关键词:
齿轮箱
卷积神经网络
故障诊断
降噪
特征提取
状态识别
摘要:
齿轮箱作为机械设备的核心部件,其运行状况决定着机械设备的运转状态。齿轮箱发生故障时不仅会带来严重的经济损失,也会对人们的生命安全和设备的平稳正常运行带来巨大隐患。为了使齿轮箱平稳运行,开发适用于齿轮箱故障特征提取与分类的智能故障诊断技术并对其进行健康监测和故障诊断具有重要意义。随着设备检测点数量和采样频率的增加,机械故障诊断领域已进入“大数据”时代。传统的基于信号处理的特征提取+分类器的智能故障诊断方法对专家经验要求高,且存在效率低、准确率低、不能保证通用性等问题。针对该问题,本文鉴于深度学习技术强大的数据表示和分析能力,通过深度学习理论搭建自适应齿轮箱故障诊断模型,围绕齿轮箱在故障诊断领域中的关键问题,即信号降噪、故障特征提取以及故障状态识别等方面展开研究。首先,根据国内外齿轮箱故障诊断现状存在的问题,确定了本文的研究内容。介绍实验所用齿轮箱的结构,归纳总结出齿轮箱常见的故障类型及其形成原因,同时研究了故障率占比最大的齿轮箱零部件齿轮的振动机理,通过实验台采集到实验所用的数据并划分数据集。接着,利用卷积神经网络强大的特征提取性能,搭建一维Inception卷积神经网络(One Dimensional Inception Convolution Neural Network,1D-ICNN),并将该网络模型应用于齿轮箱的故障诊断。实验表明,该模型可以自动完成特征提取以及故障识别,在采集的数据集上训练好后,对齿轮箱的故障识别率可以达到99%以上。然后,针对齿轮箱工作环境恶劣采集的振动信号中含有大量噪声并且常规的降噪方法难以对这种非线性、非平稳信号进行降噪这一问题,本文将完整的自适应噪声集成经验模态分解(Complete Ensemble Empirical Mode Decomposition with Adaptive Noise Analysis,CEEMDAN)、排列熵(Permutation Entropy,PE)和自适应小波阈值降噪方法(Adaptive Wavelet Threshold Noise Reduction,AWTNR)相结合,采用一种基于CEEMDAN-PE-AWTNR的联合降噪方法对振动信号进行降噪。该方法是以排列熵为判定指标,判定各个本征模态函数(Intrinsic Mode Function,IMF)是否需要降噪,判定阈值为0.60。

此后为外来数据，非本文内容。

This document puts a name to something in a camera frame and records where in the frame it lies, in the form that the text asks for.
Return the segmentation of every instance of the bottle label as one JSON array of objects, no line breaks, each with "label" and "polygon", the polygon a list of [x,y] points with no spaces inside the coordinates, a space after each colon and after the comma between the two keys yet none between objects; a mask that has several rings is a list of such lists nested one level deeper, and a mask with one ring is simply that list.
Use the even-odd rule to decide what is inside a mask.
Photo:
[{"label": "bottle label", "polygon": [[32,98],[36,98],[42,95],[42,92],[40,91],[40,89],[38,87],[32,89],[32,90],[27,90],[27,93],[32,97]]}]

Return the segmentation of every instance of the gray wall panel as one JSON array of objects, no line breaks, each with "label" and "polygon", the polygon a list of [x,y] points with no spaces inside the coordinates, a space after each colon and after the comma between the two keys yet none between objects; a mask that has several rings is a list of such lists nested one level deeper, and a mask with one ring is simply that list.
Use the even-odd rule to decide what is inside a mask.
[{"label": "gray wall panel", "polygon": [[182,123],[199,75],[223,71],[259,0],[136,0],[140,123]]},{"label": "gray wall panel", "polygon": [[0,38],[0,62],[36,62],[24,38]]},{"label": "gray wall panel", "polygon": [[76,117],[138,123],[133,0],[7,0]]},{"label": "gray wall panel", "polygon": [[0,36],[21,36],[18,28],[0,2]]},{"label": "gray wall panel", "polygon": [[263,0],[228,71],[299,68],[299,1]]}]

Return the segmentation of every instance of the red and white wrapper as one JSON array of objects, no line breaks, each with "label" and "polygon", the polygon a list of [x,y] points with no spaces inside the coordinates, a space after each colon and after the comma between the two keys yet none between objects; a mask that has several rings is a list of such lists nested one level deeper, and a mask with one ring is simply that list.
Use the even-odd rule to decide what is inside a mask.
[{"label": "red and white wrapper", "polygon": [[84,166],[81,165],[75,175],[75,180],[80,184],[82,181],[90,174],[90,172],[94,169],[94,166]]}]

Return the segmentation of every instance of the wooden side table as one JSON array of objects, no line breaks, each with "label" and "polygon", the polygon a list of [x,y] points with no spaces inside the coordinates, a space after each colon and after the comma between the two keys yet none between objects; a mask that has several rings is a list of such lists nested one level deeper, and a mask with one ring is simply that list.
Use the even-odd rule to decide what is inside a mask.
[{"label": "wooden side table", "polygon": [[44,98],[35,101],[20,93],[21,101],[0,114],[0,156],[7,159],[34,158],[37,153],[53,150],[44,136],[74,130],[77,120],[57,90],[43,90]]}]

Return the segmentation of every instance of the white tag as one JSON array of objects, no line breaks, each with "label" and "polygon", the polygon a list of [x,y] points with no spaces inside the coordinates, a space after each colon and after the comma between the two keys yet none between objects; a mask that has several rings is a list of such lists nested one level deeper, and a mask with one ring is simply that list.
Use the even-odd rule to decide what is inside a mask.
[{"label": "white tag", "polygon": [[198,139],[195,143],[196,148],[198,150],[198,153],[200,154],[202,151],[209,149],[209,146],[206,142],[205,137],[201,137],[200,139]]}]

首先将带噪信号进行CEEMDAN分解并求出分解后各本征模态函数的排列熵,然后对排列熵大于0.60的本征模态函数分量进行自适应小波阈值降噪,最后再将信号重组。实验结果表明,该方法降噪后信号的信噪比明显提升,且1D-ICNN可以从降噪后的信号中准确提取出故障特征,实现故障分类。最后,为了改进1D-ICNN模型对振动信号在时间维度上故障特征信息提取能力弱的问题,本文在1D-ICNN模型的基础上增加GRU(Gate Recurrent Unit)通道,形成1D-ICNN-GRU双通道故障诊断模型。GRU网络善于从振动信号序列中挖掘到时间上的信息特征,1D-ICNN善于挖掘空间上的信息特征。该模型结合两者的优势采用并列结构同时提取振动信号在空间与时间上的故障特征,最后将两个通道提取的故障特征融合成一个特征向量并输入到Softmax层进行故障分类。实验结果表明,1D-ICNN-GRU双通道故障诊断模型比1D-ICNN单通道模型的故障识别准确率更高,更适应于齿轮箱的故障检测。